**AIM OF THE TASK**. Set down every record below exactly as it stands.

(Stored items from a collection)

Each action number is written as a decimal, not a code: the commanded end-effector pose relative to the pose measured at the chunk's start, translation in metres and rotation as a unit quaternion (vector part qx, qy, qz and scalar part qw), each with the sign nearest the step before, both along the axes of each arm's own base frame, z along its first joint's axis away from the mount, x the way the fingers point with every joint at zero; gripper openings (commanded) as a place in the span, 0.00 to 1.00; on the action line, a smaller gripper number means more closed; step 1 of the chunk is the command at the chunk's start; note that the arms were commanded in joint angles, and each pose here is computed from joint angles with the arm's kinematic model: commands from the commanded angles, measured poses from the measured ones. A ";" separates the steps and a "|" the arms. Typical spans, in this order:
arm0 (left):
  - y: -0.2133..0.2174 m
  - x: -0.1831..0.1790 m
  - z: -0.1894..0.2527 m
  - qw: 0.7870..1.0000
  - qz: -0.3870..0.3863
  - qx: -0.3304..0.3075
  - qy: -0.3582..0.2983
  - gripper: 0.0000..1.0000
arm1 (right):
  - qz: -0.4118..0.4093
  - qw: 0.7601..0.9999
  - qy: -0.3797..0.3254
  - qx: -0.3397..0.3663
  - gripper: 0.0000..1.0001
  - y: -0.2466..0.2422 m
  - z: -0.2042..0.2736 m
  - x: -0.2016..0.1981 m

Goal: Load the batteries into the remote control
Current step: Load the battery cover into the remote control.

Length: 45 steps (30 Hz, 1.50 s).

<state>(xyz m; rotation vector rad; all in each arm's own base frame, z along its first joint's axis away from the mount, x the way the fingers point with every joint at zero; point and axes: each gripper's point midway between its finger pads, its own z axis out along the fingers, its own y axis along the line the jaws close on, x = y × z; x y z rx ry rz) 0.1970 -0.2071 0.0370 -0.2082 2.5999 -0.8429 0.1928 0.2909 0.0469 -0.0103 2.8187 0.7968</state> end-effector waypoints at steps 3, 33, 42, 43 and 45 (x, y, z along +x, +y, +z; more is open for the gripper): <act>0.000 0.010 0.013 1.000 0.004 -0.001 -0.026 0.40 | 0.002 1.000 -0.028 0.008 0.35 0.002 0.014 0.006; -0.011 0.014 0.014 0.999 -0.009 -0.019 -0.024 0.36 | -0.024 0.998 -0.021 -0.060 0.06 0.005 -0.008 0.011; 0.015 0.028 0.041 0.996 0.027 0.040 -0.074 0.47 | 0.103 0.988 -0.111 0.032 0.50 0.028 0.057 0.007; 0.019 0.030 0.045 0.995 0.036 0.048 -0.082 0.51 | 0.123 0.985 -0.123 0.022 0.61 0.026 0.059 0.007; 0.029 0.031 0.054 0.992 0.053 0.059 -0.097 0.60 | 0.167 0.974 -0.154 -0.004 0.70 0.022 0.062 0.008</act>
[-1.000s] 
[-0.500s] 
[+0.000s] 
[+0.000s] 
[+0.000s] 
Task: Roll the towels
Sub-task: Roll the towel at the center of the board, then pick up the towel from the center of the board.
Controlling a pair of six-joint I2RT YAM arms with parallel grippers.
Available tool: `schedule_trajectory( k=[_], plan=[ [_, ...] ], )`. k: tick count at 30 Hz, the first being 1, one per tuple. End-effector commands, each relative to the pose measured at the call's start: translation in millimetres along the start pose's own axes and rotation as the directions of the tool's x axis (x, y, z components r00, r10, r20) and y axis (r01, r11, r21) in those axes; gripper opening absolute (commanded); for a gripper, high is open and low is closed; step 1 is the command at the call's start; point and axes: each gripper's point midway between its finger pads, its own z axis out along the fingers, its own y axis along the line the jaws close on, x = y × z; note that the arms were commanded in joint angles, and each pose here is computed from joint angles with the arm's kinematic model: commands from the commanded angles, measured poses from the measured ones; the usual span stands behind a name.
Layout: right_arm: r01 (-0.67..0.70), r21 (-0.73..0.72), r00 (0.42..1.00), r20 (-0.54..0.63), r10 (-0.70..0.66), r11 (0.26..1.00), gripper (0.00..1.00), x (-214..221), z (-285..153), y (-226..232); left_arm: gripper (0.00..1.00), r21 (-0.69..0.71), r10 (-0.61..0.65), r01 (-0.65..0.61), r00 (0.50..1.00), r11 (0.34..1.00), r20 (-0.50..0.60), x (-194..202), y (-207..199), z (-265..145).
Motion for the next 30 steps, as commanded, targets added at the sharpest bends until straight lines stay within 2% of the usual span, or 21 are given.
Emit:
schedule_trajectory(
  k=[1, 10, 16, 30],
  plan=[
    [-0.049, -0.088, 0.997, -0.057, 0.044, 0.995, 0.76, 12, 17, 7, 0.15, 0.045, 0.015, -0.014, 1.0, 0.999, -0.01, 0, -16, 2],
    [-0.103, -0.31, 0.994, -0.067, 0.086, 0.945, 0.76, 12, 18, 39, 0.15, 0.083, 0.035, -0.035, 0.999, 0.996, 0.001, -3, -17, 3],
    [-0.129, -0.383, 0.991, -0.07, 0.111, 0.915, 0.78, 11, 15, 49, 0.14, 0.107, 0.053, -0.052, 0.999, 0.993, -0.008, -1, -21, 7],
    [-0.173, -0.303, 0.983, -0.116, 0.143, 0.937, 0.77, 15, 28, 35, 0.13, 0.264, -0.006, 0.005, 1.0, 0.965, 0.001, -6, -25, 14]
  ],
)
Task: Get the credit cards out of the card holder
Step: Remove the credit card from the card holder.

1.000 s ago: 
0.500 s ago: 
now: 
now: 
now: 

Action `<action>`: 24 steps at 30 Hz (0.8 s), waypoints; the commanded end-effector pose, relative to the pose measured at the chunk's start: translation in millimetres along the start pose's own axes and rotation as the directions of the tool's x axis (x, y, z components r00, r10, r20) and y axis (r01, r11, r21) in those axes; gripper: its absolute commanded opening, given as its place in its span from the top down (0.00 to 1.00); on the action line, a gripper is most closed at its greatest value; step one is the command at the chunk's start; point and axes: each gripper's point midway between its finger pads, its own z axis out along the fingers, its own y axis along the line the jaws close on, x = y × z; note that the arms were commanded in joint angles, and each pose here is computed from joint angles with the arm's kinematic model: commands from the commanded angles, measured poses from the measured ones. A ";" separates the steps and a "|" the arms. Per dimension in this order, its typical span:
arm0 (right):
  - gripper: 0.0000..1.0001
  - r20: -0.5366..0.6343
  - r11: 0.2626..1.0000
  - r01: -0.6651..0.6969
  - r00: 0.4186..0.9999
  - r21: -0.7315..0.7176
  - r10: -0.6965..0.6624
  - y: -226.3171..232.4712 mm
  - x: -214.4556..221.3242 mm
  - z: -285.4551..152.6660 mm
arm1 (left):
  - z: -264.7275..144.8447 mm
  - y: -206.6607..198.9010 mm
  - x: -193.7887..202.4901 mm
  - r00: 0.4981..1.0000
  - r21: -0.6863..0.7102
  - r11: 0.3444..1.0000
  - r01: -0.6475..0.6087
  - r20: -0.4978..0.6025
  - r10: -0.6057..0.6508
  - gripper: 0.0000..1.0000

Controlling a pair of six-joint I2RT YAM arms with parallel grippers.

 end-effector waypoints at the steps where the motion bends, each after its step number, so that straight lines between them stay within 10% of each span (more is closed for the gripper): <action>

**YOUR RESPONSE**.
Each action number is written as a decimal, not a code: the commanded end-effector pose relative to the pose measured at the chunk's start, translation in metres and rotation as a unit quaternion (vector part qx, qy, qz and scalar part qw), each with the sign nearest the step before, both along the axes of each arm's own base frame, z along its first joint's axis away from the mount, x the way the fingers point with every joint at zero; gripper openings (commanded) as a place in the span, 0.00 to 1.00; on the action line, a smaller gripper number means more closed; step 1 of the chunk is the command at the chunk's start; note that the arms were commanded in joint angles, and each pose here is computed from joint angles with the arm's kinematic model: commands from the commanded angles, measured poses from the measured ones. A ";" separates the steps and a "|" the arms. Typical spans, in this order:
arm0 (left):
  - y: -0.2133..0.2174 m
  - x: -0.1831..0.1790 m
  - z: -0.1894..0.2527 m
  - qw: 0.7870..1.0000
  - qz: -0.3870..0.3863
  - qx: -0.3304..0.3075
  - qy: -0.3582..0.2983
  - gripper: 0.0000..1.0000
arm1 (right):
  - qz: -0.4118..0.4093
  - qw: 0.7601..0.9999
  - qy: -0.3797..0.3254
  - qx: -0.3397..0.3663
  - gripper: 0.0000..1.0001
  - y: -0.2466..0.2422 m
  - z: -0.2042..0.2736 m
  - x: -0.2016..0.1981 m

Goal: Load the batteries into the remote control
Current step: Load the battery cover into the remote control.

Length: 45 steps (30 Hz, 1.50 s).

<state>(xyz m; rotation vector rad; all in each arm's own base frame, z along its first joint's axis away from the mount, x the way the fingers point with every joint at zero; point and axes: each gripper's point midway between its finger pads, its own z axis out along the fingers, its own y axis along the line the jaws close on, x = y × z; x y z rx ry rz) 0.1970 -0.2071 0.0370 -0.2082 2.5999 -0.8429 0.1928 0.2909 0.0469 -0.0103 2.8187 0.7968</state> end-effector waypoints at steps 3, 33, 42, 43 and 45 (x, y, z along +x, +y, +z; more is open for the gripper): <act>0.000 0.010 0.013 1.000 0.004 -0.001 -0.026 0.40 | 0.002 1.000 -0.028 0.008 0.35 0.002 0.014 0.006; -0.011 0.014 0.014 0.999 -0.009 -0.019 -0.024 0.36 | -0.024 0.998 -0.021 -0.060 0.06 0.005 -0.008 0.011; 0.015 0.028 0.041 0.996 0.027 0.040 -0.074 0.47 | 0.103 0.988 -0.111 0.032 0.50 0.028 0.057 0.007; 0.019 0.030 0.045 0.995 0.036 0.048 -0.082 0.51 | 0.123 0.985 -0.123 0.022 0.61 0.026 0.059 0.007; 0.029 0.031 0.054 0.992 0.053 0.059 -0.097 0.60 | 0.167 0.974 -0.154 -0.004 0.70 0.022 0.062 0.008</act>
[-1.000s] 
[-0.500s] 
[+0.000s] 
[+0.000s] 
[+0.000s] 
Task: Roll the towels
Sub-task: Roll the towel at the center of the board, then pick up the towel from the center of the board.
Controlling a pair of six-joint I2RT YAM arms with parallel grippers.
Available tool: `schedule_trajectory( k=[_], plan=[ [_, ...] ], )`. k: tick count at 30 Hz, the first being 1, one per tuple. End-effector commands, each relative to the pose measured at the call's start: translation in millimetres along the start pose's own axes and rotation as the directions of the tool's x axis (x, y, z components r00, r10, r20) and y axis (r01, r11, r21) in those axes; gripper opening absolute (commanded); for a gripper, high is open and low is closed; step 1 is the command at the call's start; point and axes: each gripper's point midway between its finger pads, its own z axis out along the fingers, its own y axis along the line the jaws close on, x = y × z; note that the arms were commanded in joint angles, and each pose here is computed from joint angles with the arm's kinematic model: commands from the commanded angles, measured poses from the measured ones; the usual span stands behind a name.
Layout: right_arm: r01 (-0.67..0.70), r21 (-0.73..0.72), r00 (0.42..1.00), r20 (-0.54..0.63), r10 (-0.70..0.66), r11 (0.26..1.00), gripper (0.00..1.00), x (-214..221), z (-285..153), y (-226..232); left_arm: gripper (0.00..1.00), r21 (-0.69..0.71), r10 (-0.61..0.65), r01 (-0.65..0.61), r00 (0.50..1.00), r11 (0.34..1.00), r20 (-0.50..0.60), x (-194..202), y (-207..199), z (-265..145).
Motion for the next 30 steps, as commanded, targets added at the sharpest bends until straight lines stay within 2% of the usual span, or 21 are given.
Emit:
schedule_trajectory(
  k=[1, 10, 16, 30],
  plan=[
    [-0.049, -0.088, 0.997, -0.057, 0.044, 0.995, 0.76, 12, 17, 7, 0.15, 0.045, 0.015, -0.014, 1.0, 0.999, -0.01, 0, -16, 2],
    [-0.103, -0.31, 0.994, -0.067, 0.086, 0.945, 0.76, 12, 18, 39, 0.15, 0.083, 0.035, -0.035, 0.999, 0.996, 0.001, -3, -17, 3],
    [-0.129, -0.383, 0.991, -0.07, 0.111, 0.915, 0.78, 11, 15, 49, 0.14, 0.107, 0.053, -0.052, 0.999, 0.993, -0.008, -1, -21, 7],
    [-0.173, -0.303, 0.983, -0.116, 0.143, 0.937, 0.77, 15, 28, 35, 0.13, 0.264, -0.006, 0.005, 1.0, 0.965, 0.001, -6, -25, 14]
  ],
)
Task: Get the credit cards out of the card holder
Step: Remove the credit card from the card holder.

1.000 s ago: 
0.500 s ago: 
now: 
now: 
now: 

Action `<action>`: 24 steps at 30 Hz (0.8 s), waypoints; the commanded end-effector pose, relative to the pose measured at the chunk's start: translation in millimetres along the start pose's own axes and rotation as the directions of the tool's x axis (x, y, z components r00, r10, r20) and y axis (r01, r11, r21) in those axes; gripper: its absolute commanded opening, given as its place in its span from the top down (0.00 to 1.00); on the action line, a gripper is most closed at its greatest value; step one is the command at the chunk's start; point and axes: each gripper's point midway between its finger pads, its own z axis out along the fingers, its own y axis along the line the jaws close on, x = y × z; note that the arms were commanded in joint angles, and each pose here is computed from joint angles with the arm's kinematic model: commands from the commanded angles, measured poses from the measured ones. A ";" separates the steps and a "|" the arms. Per dimension in this order, its typical span:
arm0 (right):
  - gripper: 0.0000..1.0001
  - r20: -0.5366..0.6343
  - r11: 0.2626..1.0000
  - r01: -0.6651..0.6969
  - r00: 0.4186..0.9999
  - r21: -0.7315..0.7176
  - r10: -0.6965..0.6624
  - y: -226.3171..232.4712 mm
  - x: -214.4556..221.3242 mm
  - z: -285.4551..152.6660 mm
arm1 (left):
  - z: -264.7275..144.8447 mm
  - y: -206.6607..198.9010 mm
  - x: -193.7887..202.4901 mm
  - r00: 0.4981..1.0000
  - r21: -0.6863..0.7102
  - r11: 0.3444..1.0000
  - r01: -0.6475..0.6087
  - r20: -0.4978..0.6025
  - r10: -0.6057..0.6508
  - gripper: 0.0000..1.0000

Controlling a pair of six-joint I2RT YAM arms with parallel grippers.

 end-effector waypoints at the steps where the motion bends, each after its step number, so that straight lines between them stay within 10% of each span (more is closed for the gripper): <action>

No part of the exercise remains open.